Inasmuch as you can be "correct" when holistic scoring is involved, yes. :)  At least in the training test...there were some examples in the test that were completely debatable as to their score, in which case the test was whether or not you could articulate why you gave the score that you did.

> For instance, a query of "Mona Lisa" that retrieved a 
> resource on herding reindeer in Finland could be labelled incorrect 
> pretty safely. 

Yep.

> But determining what would be "correct" would seem to be 
> more difficult: the painting or the song, or perhaps some words from a 
> poem. For example, when evaluating the search "Mona Lisa" how would a 
> high ranking of a page about Nat King Cole be considered? Or is this not 
> the way it works?

That _is_ the way it works, and where "Mona Lisa" (the song) first appears now in the search results for just "Mona Lisa" (somewhere around the middle of the third page is a YouTube clip) is about right (with no additional search parameters).

HYPOTHETICALLY (ahem), the way it could work is that a rater might see:

Search Term: "mona lisa"
Search Result URL: http://en.wikipedia.org/wiki/Mona_Lisa

Then be asked to give it a rank from 1-5 where 5 is "yes, this should be the top result for this search term" and 4 is "should be pretty high, might not be the best, but there might not be a best one" and 3 is "sure, that should be in the mix" and 2 is "getting close to irrelevant" and 1 is "completely incorrect or spam/malware/bad bad place".  You would have to take into consideration what the average user would be looking for when entering those terms in a search engine.  Would the average expect something about "Mona Lisa" (the song) at the top of the list for just "Mona Lisa", or would a result about "Mona Lisa" (the song) only appear high in the list if someone searched for "Mona Lisa song"? 

For Search Term "mona lisa"
Search Result URL: http://en.wikipedia.org/wiki/Mona_Lisa_(Nat_King_Cole_song)

One might consider that only a 3

But for Search Term "mona lisa song"
Search Result URL: http://en.wikipedia.org/wiki/Mona_Lisa_(Nat_King_Cole_song)

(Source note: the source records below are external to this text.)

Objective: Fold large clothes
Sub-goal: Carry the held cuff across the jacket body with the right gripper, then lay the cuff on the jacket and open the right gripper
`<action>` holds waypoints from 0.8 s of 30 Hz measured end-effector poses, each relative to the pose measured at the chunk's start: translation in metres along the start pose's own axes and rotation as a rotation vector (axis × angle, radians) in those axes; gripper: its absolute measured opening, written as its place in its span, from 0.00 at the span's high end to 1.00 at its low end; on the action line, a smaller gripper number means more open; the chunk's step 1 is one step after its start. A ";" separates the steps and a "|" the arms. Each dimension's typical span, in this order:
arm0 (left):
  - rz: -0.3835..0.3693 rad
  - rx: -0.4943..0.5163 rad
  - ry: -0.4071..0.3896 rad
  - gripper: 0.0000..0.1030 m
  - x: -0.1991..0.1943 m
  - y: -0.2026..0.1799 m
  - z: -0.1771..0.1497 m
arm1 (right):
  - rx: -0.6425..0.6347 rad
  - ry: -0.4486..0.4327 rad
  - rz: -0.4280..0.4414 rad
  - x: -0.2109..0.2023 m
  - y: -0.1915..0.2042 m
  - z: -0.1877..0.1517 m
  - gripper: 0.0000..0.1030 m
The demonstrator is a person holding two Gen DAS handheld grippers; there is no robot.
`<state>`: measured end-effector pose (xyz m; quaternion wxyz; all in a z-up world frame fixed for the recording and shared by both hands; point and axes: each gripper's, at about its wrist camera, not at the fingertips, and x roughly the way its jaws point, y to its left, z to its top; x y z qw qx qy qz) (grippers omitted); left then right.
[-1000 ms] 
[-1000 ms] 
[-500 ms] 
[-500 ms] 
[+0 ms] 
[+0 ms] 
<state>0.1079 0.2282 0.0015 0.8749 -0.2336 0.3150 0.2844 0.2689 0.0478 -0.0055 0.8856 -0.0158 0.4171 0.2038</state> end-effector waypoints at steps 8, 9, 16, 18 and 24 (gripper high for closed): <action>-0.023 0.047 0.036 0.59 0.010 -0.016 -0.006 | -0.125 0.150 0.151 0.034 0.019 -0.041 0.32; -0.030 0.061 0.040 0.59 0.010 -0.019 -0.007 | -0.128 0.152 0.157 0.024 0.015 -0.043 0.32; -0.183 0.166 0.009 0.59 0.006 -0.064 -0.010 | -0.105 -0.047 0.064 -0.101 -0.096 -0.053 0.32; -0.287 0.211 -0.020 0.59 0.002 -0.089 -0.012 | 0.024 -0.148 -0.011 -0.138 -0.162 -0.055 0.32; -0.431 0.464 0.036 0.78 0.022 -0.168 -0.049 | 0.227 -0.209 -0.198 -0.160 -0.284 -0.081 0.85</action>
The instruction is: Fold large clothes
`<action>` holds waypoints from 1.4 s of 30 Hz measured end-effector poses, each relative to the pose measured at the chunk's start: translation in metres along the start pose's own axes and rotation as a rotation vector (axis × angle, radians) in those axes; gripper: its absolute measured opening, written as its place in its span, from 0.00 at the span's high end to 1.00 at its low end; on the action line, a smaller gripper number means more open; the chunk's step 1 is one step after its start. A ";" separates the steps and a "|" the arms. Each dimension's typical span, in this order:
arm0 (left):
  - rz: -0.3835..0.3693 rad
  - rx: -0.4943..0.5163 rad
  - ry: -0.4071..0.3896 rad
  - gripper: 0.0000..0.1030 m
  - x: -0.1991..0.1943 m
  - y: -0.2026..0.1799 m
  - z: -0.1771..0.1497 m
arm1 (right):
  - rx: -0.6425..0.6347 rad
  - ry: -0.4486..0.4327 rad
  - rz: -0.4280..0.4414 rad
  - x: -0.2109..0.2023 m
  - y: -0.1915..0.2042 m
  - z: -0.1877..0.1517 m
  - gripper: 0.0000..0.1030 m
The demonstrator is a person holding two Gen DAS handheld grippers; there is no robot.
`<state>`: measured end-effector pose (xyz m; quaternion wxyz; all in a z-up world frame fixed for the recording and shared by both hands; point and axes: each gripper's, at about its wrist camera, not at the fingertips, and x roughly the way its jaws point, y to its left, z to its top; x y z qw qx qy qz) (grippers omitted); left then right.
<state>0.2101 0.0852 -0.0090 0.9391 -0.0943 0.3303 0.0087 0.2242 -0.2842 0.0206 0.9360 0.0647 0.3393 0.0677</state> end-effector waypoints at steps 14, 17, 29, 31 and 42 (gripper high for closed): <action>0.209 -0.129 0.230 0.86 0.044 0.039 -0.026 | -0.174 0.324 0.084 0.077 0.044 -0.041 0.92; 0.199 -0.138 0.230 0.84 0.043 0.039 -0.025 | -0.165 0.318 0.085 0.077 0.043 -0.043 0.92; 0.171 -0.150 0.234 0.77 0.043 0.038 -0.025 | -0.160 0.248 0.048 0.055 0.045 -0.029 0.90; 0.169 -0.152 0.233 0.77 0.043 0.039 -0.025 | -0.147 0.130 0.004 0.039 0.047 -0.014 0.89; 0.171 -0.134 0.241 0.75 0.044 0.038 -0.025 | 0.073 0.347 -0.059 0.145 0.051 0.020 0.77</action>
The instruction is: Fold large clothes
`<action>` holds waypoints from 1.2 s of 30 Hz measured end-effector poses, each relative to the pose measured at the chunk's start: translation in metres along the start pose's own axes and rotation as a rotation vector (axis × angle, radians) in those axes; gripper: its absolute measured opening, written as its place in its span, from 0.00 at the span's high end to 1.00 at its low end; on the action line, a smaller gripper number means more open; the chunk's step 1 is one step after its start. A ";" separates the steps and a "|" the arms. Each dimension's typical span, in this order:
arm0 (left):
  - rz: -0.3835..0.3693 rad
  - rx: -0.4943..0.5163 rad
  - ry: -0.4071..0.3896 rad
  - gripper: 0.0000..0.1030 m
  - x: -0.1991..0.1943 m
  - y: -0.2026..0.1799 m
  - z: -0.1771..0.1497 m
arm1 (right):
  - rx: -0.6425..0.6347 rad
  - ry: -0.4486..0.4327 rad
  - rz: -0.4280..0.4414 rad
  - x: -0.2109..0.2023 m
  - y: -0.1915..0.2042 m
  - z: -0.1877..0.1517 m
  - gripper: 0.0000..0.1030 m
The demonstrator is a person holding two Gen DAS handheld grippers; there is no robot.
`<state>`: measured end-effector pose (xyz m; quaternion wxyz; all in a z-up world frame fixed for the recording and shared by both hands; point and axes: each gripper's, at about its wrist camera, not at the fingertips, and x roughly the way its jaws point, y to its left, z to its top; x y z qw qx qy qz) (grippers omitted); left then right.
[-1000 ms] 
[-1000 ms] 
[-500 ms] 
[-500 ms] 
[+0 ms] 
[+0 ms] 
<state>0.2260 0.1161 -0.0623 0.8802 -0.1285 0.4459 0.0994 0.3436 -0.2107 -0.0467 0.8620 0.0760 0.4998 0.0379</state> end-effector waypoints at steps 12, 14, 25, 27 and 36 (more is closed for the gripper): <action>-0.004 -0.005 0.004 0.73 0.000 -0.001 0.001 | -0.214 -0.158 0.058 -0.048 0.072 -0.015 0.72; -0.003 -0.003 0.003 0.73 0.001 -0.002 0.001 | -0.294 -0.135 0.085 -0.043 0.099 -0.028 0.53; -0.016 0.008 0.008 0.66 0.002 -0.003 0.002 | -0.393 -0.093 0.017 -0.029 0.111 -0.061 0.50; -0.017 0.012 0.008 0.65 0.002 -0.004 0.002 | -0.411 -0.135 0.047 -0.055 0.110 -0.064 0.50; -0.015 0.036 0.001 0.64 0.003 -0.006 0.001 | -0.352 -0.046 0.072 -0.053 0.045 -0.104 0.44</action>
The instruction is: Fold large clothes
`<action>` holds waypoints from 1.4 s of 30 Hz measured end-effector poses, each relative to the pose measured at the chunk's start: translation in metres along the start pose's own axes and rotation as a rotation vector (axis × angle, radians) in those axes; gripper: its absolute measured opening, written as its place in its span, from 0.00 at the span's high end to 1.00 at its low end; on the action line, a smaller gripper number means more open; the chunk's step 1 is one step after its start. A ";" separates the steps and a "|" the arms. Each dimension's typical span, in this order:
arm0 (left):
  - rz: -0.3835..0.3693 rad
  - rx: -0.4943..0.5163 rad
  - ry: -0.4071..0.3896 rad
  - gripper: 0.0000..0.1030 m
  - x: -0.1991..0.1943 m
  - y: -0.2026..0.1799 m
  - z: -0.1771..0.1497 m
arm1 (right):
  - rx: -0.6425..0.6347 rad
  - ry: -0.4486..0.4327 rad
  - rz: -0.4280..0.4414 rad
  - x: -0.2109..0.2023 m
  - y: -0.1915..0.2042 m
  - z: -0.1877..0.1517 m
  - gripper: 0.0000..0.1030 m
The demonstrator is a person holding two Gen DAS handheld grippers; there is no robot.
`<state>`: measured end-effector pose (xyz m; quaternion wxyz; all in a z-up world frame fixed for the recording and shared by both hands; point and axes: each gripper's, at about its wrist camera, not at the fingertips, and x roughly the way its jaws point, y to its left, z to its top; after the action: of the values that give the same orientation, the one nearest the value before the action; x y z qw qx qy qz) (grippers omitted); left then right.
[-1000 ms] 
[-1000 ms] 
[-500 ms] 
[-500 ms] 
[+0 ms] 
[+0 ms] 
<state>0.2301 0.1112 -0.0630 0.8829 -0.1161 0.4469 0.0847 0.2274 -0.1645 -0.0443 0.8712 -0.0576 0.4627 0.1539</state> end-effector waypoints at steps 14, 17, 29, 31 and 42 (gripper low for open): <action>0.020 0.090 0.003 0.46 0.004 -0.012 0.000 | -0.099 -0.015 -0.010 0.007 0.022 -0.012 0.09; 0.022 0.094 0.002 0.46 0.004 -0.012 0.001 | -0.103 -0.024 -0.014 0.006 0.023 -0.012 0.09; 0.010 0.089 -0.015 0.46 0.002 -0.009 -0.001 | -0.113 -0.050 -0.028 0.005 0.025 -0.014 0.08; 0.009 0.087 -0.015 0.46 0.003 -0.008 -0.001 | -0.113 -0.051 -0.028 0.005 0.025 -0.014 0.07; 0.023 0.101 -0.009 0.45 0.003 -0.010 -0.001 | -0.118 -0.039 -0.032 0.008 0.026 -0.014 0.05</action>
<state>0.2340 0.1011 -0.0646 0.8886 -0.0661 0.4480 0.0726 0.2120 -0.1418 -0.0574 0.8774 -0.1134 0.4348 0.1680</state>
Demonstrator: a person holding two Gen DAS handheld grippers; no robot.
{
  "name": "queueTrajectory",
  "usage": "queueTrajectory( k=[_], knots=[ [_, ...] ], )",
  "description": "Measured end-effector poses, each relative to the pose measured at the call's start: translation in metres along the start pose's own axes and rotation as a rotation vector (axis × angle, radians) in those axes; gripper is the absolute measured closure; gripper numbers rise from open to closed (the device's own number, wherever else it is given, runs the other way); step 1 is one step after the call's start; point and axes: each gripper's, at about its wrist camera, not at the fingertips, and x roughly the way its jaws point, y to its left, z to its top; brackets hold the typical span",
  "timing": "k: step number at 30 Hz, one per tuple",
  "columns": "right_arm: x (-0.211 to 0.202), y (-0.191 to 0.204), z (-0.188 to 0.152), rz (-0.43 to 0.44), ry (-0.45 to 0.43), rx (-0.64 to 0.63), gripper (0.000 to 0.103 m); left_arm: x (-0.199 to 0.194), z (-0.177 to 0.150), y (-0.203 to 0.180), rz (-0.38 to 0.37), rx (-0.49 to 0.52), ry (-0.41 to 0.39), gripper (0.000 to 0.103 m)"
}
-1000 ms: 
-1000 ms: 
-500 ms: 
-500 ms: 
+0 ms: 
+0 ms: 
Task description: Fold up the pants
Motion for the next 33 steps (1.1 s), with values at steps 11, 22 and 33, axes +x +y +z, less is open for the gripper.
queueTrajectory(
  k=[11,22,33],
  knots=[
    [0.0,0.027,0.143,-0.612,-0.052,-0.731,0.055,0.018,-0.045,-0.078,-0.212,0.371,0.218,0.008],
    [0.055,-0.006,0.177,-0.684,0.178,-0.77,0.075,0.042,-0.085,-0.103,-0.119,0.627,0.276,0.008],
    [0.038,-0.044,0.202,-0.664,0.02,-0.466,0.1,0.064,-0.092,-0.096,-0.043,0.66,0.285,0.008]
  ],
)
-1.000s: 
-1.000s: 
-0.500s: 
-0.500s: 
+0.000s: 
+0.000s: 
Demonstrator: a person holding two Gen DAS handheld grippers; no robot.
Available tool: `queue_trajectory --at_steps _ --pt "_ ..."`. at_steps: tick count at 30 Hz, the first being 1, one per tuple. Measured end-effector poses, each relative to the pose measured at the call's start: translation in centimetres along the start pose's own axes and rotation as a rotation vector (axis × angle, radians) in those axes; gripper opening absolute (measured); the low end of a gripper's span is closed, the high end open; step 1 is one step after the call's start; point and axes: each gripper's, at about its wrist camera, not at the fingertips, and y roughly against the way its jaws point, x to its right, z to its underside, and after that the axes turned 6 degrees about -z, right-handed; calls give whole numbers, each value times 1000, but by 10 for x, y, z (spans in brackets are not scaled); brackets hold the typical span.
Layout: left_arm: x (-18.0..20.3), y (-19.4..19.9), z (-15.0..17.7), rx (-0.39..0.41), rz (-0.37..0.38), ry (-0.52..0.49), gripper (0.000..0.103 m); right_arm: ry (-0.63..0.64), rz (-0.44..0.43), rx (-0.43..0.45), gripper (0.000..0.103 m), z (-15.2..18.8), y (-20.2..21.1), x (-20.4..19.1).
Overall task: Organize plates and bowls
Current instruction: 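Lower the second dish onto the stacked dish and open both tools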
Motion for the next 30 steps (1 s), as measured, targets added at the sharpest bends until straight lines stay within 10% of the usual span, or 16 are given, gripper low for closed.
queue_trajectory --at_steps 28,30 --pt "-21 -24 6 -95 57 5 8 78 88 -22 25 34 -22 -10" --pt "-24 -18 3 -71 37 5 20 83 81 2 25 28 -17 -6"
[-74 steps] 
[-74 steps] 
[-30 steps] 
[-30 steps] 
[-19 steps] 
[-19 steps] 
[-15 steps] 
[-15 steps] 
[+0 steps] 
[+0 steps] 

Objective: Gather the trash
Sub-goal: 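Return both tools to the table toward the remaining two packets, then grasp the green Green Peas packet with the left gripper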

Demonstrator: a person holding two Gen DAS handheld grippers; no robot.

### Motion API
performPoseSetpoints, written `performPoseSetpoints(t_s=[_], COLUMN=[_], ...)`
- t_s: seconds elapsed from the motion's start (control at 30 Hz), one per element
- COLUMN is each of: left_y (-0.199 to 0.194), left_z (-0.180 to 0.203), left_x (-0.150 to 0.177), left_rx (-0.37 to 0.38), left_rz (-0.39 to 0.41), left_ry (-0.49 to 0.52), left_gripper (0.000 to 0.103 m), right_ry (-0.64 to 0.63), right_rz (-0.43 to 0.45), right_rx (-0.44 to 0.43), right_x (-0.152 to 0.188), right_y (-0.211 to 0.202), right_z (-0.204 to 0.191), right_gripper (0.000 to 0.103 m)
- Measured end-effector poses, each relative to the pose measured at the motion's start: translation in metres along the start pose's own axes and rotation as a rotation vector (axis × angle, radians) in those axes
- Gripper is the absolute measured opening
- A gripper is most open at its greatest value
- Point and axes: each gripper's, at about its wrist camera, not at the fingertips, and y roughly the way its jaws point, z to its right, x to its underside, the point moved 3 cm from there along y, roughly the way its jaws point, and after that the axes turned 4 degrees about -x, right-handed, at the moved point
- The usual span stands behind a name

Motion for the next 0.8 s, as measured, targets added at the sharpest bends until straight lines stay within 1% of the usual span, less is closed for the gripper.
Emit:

One might consider that a 4 or more.

I also find it all very fascinating, and loved being able to use it as an example when teaching Rhetoric of Information of just how much _people_ are behind the machine -- students "got" that, to some extent.

- Julie

Julie Meloni
Lead Technologist/Architect, Online Library Environment
University of Virginia Library
jcmeloni_at_virginia.edu // 434-243-1974